Hypnotherapeutic interventions for psychological support in stressful situations show promising effects in many areas. This case report discusses some of the results of a feasibility pilot study of brief psycho-oncological interventions during cancer treatment, focusing on the effects of self-hypnosis. Despite some methodological limitations of the study, there is evidence that self-hypnosis interventions may have lasting impacts on strengthening coping skills.

Key words

Coping with Cancer; Emotional Distress; Self-Hypnosis; Resource Activation; Brief Interventions in Psycho-Oncology

Introduction

The most common feelings that individuals with cancer suffer from are emotional distress, anxiety, fear of progression or relapse, and depressive moods. These subsyndromal symptoms occur in over 50% of oncological patients [1]. The severity of emotional distress can range from “normal” feelings of vulnerability or sadness to episodes of major depression and anxiety disorders [2]. Side effects and physical symptoms such as nausea, loss of appetite and digestive problems, pain, sleep disorders, cognitive impairment, and the symptom complex of weakness and exhaustion are particularly present during oncological therapy. The therapeutic context is sometimes experienced as a "problem trance," with narrowed, focused attention to threatening issues, persistently circling thoughts, loss of control, and a cognitive dissociation from helpful resources. Hypnotherapeutic interventions have been shown to provide beneficial results in coping with these stresses [3-5]. However, there is still a need to clarify how short interventions with a few sessions can be integrated into oncological therapy.

To better support individuals with cancer and enhance coping skills, we have developed a short psycho-oncological program (HypRa) based on resource activation [6-7] to accompany clinical therapy and tested its feasibility [8].

Case Report

The HypRa (Hypnosystemic Resource activation) pilot study program, a unique offering of brief Cognitive Behavioral Interventions (CBI) or Hypnotherapeutic Interventions (HTI), was specifically tailored for individuals with cancer undergoing chemotherapy or immunotherapy. The program was conducted at the oncology outpatient clinics of the Ulm University Hospital.

HypRa was positioned to help clients find perspectives on well-being and solutions to cope with stress by activating their abilities. Of the approximately 200 individuals who were offered participation in the study, 34% expressed interest in taking part. The sample of N=60 participants who completed the study was distributed as follows: 13 male (22%), 47 female (78%); mean age 55.87 years (SD=10.83); oncological diseases: breast or gynecological 27 (45%), gastrointestinal 18 (30%), other 15 (25%); mean duration of disease was 21.88 month, ranging from 1 month to 243 months (SD 42.09, median=8 months); initial diagnosis 38 (63%), recurrence 22 (37%).

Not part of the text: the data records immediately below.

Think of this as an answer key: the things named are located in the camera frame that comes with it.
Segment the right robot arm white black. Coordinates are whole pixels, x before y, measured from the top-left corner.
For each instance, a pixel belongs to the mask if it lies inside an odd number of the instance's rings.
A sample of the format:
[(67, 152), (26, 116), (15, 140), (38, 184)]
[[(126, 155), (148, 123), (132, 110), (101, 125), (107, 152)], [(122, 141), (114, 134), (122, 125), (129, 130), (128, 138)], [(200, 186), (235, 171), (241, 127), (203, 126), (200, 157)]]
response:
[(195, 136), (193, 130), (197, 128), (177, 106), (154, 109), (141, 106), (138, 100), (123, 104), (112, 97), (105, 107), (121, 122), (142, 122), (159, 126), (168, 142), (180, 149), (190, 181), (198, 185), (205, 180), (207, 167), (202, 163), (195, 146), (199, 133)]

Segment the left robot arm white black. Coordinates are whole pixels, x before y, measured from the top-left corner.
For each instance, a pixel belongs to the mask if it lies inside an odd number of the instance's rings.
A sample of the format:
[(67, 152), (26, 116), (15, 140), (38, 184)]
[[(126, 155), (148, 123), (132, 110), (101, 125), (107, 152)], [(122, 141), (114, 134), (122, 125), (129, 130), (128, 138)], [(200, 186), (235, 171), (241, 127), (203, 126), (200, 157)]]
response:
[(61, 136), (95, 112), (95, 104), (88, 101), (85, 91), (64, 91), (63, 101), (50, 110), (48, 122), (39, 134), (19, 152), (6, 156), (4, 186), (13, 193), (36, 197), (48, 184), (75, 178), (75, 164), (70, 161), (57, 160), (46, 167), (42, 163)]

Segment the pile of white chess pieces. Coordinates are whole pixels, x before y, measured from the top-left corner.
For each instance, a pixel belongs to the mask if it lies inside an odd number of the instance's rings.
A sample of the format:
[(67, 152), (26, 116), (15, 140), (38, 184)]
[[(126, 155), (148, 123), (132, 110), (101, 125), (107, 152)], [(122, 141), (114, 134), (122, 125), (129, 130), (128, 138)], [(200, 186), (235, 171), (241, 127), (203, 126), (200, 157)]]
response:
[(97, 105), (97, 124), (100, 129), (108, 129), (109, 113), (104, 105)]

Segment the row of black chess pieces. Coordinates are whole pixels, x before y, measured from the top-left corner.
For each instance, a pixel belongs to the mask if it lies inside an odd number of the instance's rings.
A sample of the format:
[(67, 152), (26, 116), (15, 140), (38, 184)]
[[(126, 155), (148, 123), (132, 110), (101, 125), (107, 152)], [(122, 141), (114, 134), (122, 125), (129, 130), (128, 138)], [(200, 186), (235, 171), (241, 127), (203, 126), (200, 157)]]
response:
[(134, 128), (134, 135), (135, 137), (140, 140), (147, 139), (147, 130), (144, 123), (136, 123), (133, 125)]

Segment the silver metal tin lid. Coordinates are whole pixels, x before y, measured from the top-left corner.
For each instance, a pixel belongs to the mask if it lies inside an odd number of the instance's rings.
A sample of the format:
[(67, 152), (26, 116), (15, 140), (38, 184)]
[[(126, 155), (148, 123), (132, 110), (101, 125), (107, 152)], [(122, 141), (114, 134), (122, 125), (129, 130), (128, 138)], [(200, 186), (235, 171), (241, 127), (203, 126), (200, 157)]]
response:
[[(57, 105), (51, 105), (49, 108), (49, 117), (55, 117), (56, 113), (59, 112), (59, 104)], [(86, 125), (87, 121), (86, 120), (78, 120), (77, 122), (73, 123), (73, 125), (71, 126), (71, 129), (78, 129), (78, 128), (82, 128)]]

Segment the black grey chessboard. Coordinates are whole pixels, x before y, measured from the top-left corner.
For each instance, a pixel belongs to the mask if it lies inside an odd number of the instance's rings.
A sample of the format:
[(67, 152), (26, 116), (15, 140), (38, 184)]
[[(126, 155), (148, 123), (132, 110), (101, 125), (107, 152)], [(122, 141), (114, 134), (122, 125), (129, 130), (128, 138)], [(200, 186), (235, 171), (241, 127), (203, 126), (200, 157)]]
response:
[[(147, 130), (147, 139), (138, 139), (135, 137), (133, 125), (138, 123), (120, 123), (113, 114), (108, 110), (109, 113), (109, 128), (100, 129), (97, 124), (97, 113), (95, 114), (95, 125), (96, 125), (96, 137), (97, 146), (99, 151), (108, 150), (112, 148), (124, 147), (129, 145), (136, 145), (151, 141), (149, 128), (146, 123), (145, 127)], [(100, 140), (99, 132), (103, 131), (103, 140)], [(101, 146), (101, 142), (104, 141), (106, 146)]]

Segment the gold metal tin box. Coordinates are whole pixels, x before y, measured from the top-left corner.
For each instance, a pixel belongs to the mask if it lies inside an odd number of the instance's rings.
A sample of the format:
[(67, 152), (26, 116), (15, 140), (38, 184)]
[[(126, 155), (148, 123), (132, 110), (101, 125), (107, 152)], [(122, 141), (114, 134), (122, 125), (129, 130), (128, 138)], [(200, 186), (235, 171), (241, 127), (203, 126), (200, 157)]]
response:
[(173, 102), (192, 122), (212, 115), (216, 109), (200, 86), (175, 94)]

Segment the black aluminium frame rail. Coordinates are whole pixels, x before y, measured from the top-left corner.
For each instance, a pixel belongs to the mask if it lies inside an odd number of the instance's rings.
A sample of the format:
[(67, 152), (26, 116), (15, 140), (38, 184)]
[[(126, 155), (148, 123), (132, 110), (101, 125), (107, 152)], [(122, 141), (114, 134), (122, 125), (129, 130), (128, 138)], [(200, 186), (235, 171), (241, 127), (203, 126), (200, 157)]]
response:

Participants were assigned to the two intervention groups—CBI or HTI—based on their available time windows. Importantly, this assignment was irrespective of the oncological diagnosis and duration of illness. Individuals who expressed interest in the study but could not participate in the interventions during the first recruitment phase were assigned to a waiting control group with the opportunity to join the program later. In the meantime, they received CAU (care-as-usual).

Compared with established cognitive behavioral interventions, the pilot study focused on the applicability of brief hypnotherapeutic interventions, particularly self-hypnosis. The interventions consisted of three individual one-hour sessions every two weeks.

Both interventions, HTI and CBI, started with psychoeducation to explain the psychophysiological mechanisms of individual stress experiences, encouraging participants to modulate these mechanisms by activating personal resources [9, 10]. The cognitive behavioral intervention (CBI) then focused on methods based on mindfulness, self-care, and communication skills. These methods are considered the 'gold standard' in supportive psycho-oncological treatment associated with emotional relief and stabilization, better coping with cancer distress, and enhanced quality of life [11, 12]. 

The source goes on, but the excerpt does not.